§ **Task prompt**
The listing below should be printed exactly, though its pictures must not be.

§ **Collected material**
+++

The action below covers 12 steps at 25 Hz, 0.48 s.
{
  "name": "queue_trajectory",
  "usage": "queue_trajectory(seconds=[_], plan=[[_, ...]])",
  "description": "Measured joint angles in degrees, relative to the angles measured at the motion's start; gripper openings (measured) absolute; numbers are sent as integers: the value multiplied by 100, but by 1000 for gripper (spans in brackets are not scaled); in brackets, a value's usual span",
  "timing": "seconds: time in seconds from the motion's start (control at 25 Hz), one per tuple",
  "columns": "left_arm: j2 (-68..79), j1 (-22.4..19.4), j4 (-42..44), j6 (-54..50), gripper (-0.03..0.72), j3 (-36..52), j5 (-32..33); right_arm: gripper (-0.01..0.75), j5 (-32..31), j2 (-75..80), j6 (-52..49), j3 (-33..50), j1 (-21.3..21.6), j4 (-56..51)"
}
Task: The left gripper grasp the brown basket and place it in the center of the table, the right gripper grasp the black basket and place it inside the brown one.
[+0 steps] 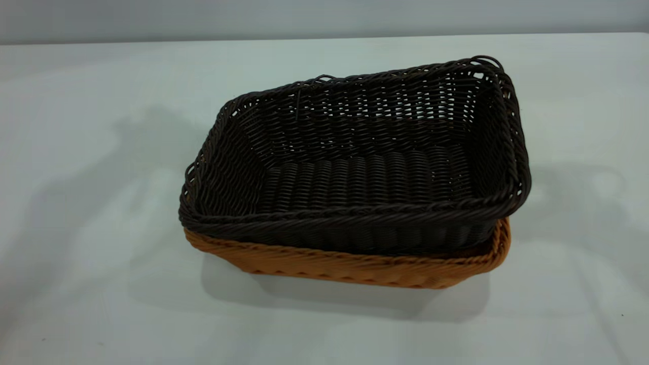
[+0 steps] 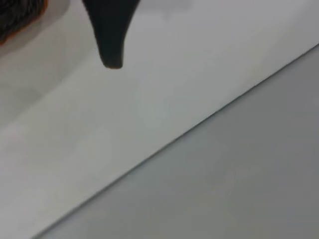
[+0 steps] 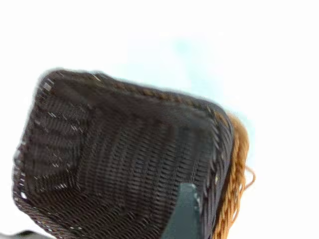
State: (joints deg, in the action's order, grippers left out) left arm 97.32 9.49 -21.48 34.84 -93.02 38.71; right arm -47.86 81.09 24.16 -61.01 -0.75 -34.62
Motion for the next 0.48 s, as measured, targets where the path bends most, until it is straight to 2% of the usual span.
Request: queue_trajectory(seconds=[0.12, 0.32, 0.48], plan=[[-495, 0, 699, -912, 490, 0, 470, 586, -233, -971, 68, 0, 0, 67], [-1287, 0, 1777, -2263, 490, 0, 1666, 586, -949, -2597, 116, 81, 0, 81], [-1699, 0, 2148, -2854, 490, 0, 2618, 586, -1291, -3658, 147, 473, 0, 81]])
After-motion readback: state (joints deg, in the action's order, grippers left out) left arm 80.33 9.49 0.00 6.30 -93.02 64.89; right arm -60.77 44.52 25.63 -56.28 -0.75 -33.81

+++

§ **Exercise result**
The action below covers 12 steps at 25 Hz, 0.48 s.
{
  "name": "queue_trajectory",
  "usage": "queue_trajectory(seconds=[_], plan=[[_, ...]])",
  "description": "Measured joint angles in degrees, relative to the angles measured at the motion's start; gripper openings (measured) absolute; numbers are sent as integers: the value multiplied by 100, but by 1000 for gripper (spans in brackets are not scaled); in brackets, a value's usual span",
  "timing": "seconds: time in seconds from the motion's start (control at 25 Hz), one per tuple",
  "columns": "left_arm: j2 (-68..79), j1 (-22.4..19.4), j4 (-42..44), j6 (-54..50), gripper (-0.03..0.72), j3 (-36..52), j5 (-32..33); right_arm: gripper (-0.01..0.75), j5 (-32..31), j2 (-75..80), j6 (-52..49), j3 (-33..50), j1 (-21.3..21.6), j4 (-56..51)"
}
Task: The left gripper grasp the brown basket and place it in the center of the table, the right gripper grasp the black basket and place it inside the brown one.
[+0 steps] 
[+0 steps] 
[+0 steps] 
State: (joints deg, in the action's order, grippers left out) left arm 97.32 9.49 -21.48 34.84 -93.02 38.71; right arm -47.86 81.09 24.16 -61.01 -0.75 -34.62
Motion for the next 0.48 s, as measured, targets where the path bends most, until it is straight to 2% of the usual span.
Request: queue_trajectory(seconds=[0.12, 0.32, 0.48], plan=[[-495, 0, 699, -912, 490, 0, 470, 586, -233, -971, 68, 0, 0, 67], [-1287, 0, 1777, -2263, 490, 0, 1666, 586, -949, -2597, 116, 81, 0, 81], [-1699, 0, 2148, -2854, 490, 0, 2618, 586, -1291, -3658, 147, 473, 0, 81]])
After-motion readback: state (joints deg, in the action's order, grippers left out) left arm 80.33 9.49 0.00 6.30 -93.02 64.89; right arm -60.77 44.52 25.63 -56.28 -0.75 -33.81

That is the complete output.